They have not gotten over the trauma of running for their lives
with the sea chasing them.
Currently,
trauma is not being dealt with unless its manifestations are clear
and obvious, says Dr. Kali Silvy who is treating patients at the
relief camp at Nagarcoil. We are referring patients for further
treatment if we find they need it very badly. It is infections and
epidemics that we are worried about, she says.
With
overcrowded living conditions in relief camps and dependence on
a few sanitary toilets, camp organisers are trying hard to maintain
good hygiene standards but are not confident that they are succeeding.
Balaji,
a retired professor and an organizer of the Zionpuram camp in Kanyakumari,
says the church complex that currently serves as the camp was not
built for a disaster of this magnitude. There are only three toilets
for the nearly 2,500 people living here. A lot of people are defecating
in the open. We are taking precautions in cooking, but face
limitations in terms of providing sanitary toilets, he said.
A doctor
at the Nagaroil camp Dr. Sunil said on Tuesday that the team of
doctors working at the camp was particularly fearful for children.

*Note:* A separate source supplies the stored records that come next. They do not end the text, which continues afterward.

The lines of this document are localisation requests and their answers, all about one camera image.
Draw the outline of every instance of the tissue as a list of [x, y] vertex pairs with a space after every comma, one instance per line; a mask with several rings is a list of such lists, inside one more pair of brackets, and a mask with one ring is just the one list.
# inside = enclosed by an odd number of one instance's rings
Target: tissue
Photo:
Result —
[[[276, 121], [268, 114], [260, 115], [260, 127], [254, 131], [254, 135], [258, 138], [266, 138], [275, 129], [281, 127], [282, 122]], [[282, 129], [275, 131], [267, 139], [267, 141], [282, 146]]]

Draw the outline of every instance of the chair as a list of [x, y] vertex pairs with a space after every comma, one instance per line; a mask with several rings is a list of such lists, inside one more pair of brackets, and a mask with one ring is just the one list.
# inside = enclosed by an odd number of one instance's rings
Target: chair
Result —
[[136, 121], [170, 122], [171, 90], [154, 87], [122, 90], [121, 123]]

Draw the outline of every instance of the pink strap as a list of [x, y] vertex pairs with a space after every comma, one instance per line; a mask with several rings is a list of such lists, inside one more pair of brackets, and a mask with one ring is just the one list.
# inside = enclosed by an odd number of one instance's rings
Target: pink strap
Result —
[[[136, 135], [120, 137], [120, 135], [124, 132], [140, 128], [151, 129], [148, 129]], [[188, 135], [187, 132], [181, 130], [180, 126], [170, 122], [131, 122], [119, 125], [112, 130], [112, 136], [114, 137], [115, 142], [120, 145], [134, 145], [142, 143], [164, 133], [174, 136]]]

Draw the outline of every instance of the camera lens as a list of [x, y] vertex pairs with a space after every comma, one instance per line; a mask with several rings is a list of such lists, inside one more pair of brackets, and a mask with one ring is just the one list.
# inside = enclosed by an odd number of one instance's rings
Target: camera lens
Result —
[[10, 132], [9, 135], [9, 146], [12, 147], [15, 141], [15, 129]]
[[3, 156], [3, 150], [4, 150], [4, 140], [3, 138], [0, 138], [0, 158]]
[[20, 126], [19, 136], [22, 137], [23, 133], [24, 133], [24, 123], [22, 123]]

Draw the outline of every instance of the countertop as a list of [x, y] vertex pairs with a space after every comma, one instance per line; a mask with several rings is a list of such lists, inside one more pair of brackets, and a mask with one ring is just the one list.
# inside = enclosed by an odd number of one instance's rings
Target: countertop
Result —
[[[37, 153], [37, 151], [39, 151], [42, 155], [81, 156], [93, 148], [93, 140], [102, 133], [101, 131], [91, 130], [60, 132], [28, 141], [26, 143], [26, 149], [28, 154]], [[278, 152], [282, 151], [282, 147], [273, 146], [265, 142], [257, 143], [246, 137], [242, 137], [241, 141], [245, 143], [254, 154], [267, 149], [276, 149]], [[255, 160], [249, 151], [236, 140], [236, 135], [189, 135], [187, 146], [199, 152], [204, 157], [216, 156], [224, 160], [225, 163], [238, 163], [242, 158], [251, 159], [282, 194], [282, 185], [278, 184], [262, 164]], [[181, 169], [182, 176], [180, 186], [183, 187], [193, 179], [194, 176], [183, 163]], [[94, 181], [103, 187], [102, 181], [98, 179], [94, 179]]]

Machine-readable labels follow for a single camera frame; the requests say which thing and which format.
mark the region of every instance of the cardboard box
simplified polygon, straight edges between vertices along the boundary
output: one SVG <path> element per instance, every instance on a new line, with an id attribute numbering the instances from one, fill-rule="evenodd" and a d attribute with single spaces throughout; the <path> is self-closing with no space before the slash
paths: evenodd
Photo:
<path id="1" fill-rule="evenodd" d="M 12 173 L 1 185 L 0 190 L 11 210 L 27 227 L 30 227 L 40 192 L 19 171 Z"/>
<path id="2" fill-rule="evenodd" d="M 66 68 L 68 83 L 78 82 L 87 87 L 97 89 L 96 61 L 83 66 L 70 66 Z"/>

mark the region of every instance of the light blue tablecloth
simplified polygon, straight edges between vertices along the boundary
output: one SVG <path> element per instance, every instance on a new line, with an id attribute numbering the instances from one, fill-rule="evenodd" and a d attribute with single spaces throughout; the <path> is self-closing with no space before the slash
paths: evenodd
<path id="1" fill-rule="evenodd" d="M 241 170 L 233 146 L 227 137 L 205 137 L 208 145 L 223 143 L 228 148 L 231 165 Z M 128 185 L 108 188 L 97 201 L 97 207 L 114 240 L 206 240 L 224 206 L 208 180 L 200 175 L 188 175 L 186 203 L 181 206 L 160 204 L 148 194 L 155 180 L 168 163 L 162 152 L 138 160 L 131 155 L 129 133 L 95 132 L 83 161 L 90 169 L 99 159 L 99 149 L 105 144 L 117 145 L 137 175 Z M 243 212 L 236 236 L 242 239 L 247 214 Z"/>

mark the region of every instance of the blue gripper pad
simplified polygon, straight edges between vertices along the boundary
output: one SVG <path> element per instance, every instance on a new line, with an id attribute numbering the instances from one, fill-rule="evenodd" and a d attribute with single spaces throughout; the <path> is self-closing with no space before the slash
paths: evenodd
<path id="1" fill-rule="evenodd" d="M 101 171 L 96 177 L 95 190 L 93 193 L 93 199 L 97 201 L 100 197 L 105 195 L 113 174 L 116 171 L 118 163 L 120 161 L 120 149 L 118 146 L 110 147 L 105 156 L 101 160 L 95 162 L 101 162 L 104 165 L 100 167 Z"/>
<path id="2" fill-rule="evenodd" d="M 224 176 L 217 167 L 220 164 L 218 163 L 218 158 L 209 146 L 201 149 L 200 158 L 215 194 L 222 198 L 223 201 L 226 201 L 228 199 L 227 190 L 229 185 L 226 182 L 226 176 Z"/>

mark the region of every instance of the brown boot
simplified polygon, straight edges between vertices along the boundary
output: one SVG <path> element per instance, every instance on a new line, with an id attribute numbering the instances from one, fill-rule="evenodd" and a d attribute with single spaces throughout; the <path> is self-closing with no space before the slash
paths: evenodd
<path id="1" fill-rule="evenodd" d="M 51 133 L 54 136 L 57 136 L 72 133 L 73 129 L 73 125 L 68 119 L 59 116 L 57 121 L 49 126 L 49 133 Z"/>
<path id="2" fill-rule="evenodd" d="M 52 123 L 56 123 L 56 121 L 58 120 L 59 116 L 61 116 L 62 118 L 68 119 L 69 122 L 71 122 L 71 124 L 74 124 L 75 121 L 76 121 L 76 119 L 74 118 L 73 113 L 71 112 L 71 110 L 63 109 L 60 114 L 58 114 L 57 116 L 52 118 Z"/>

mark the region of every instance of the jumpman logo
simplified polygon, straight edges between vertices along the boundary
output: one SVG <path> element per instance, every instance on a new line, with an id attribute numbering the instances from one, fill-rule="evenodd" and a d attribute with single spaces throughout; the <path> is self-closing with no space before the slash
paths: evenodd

The conditions are very difficult for children. We do hope
that an epidemic does not break out, he said.
A UNICEF
team camping in the area has made field visits with top district
officials and is in preparing a plan for setting up temporary sanitary
toilets in all the camps more than 40 in number where
tens of thousand of people are staying. Toilets are needed urgently
since people are not planning to go back to their homes in the near
future.
With
relief camps coming under increasing pressure, hygiene levels are
declining and children particularly are at greater risk than anybody
else.
UNICEF
is currently in the process of working with the government and other
partners to ensure a relief package that takes care of their immediate
needs: sanitary living conditions in the camps and temporary shelter
in their villages. That will be the beginning of healing that will
take years perhaps a lifetime to complete.